La Côte d’Ivoire a réaffirmé son engagement en faveur de la transformation de ses systèmes agroalimentaires lors de la première réunion ministérielle de la 34ᵉ Conférence régionale de la FAO pour l’Afrique, tenue le jeudi 16 avril 2026 au Centre international de conférences Al Mourabitoun, à Nouakchott.
Représentant le gouvernement ivoirien, Bruno Nabagné Koné, ministre de l’Agriculture, du Développement rural et des Productions vivrières, a partagé l’expérience du pays en matière de modernisation agricole. Il était accompagné de Me Adama Kamara, ministre de l’Emploi, de la Protection sociale et de la Formation professionnelle, dans une démarche de solidarité gouvernementale.
Cette rencontre de haut niveau a permis d’analyser les leviers de transformation des systèmes agricoles africains. « La Côte d’Ivoire souscrit pleinement à ces orientations, déjà intégrées dans la préparation de son troisième Programme National d’Investissement Agricole (PNIA 3), dont le processus de formulation est en cours », a déclaré le ministre. Il a également souligné que « l’Afrique se trouve à un tournant décisif de son développement agroalimentaire ».
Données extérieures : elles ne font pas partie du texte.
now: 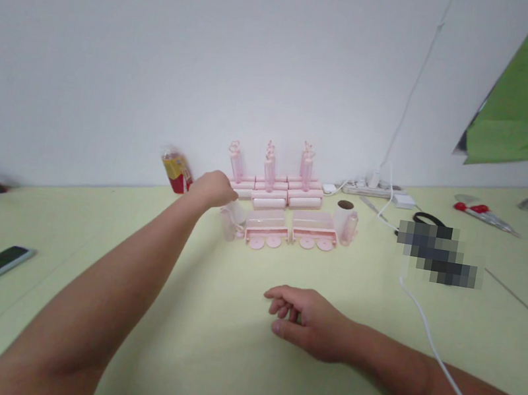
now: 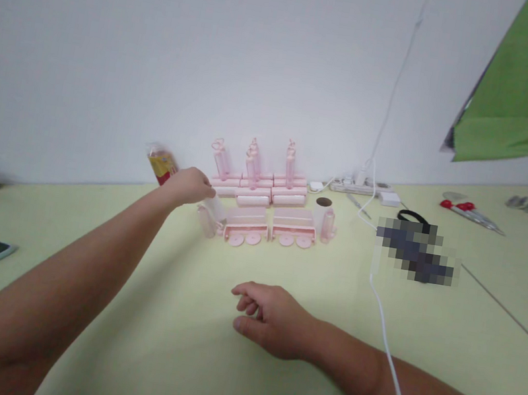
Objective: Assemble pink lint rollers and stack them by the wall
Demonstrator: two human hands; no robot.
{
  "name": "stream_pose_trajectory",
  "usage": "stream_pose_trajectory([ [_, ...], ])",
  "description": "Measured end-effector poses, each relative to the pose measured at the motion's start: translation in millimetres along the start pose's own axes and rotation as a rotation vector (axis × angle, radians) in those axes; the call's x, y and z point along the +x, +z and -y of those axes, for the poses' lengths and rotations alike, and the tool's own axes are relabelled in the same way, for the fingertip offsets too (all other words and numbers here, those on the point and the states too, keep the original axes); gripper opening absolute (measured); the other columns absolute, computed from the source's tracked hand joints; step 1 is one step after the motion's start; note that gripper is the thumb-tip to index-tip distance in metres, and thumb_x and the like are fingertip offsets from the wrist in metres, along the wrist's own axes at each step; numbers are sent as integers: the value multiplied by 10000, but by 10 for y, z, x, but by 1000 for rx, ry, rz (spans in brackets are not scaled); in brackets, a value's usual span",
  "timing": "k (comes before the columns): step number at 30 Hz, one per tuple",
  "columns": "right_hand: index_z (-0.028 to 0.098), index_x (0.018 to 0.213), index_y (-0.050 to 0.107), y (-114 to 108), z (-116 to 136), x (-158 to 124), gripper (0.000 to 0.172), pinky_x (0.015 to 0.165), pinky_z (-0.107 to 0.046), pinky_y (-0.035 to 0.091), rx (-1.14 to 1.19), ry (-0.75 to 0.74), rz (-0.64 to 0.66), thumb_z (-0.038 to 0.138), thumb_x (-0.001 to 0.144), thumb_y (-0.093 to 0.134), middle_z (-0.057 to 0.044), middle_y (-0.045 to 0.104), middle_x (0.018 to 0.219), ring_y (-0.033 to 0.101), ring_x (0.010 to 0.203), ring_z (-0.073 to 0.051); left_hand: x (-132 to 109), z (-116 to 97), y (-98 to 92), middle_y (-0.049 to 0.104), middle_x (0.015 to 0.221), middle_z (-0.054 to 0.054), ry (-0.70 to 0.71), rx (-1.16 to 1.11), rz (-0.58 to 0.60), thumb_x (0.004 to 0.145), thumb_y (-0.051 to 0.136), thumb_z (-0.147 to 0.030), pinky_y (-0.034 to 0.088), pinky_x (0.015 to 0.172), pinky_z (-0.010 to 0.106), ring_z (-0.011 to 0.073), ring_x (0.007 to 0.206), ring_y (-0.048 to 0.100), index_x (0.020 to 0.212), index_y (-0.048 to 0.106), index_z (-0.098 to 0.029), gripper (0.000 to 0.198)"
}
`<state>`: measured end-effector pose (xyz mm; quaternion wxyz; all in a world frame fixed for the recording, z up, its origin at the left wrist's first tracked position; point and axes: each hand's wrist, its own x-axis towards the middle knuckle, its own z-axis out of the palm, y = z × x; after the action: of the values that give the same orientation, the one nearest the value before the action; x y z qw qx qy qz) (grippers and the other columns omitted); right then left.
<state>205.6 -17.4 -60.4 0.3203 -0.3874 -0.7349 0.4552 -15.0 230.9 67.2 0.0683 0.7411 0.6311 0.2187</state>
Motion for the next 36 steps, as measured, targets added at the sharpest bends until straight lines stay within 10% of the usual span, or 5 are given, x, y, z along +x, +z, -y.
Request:
stream_pose_trajectory([
  [6,200,1329,492,40,-42,37,513,676,-274,487,271,52,-116,294,852,654,-69,604,1073,546,735,-109,-745,-418,-407,575,606,32,127,-14,-147,732,615,-303,404,600,316,211,631,571,696,659,-174,141],
  [13,214,1360,396,-16,-21,122,723,632,-283,494,438,64,-296,381,747,740,-59,558,1071,566,802,-160,-1796,-582,-30,652,834,8,335,-564,248,708,736,-306,475,675,280,161,739,579,840,590,-225,213],
  [17,167,1021,564,-23,29,99,363,564,-252,448,286,145,-251,355,756,725,4,575,802,508,649,-123,-1822,-398,360,669,967,62,303,-715,342,868,573,-501,498,660,297,175,766,627,1033,559,-231,317],
  [23,174,959,506,-54,22,117,297,514,-261,466,331,206,-417,394,820,651,19,570,700,516,546,-114,-1772,-202,644,603,1307,143,303,-53,223,941,423,-514,475,889,407,294,1101,629,1290,494,-235,453],
  [36,179,1082,561,-75,21,76,378,638,-297,445,4,148,-409,397,795,674,-21,620,862,553,712,-172,-1888,-165,530,633,1169,144,327,253,230,860,523,-516,495,730,377,294,946,663,1144,603,-223,416],
])
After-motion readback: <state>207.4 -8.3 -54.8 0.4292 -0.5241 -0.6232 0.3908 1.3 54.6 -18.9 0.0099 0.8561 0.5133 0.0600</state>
Dans cette dynamique, le gouvernement ivoirien a présenté cinq priorités majeures. Il s’agit d’abord de l’accélération de la transformation structurelle des systèmes agroalimentaires à travers des chaînes de valeur compétitives et industrialisées. Ensuite, du renforcement de la résilience face aux changements climatiques, notamment par la promotion de modèles agroforestiers durables.
La troisième priorité concerne l’intégration régionale pour des marchés agricoles plus complémentaires et résilients. La quatrième met l’accent sur le numérique comme levier de productivité et d’accès aux innovations pour les petits exploitants. Enfin, la cinquième priorité porte sur le renforcement de la protection sociale des agriculteurs et la promotion de l’économie bleue pour une meilleure valorisation des ressources halieutiques.
Sous l’impulsion du Président Alassane Ouattara, la Côte d’Ivoire ambitionne de consolider son statut de puissance agricole, leader mondial dans les filières du cacao et de l’anacarde, tout en renforçant sa place dans les productions vivrières.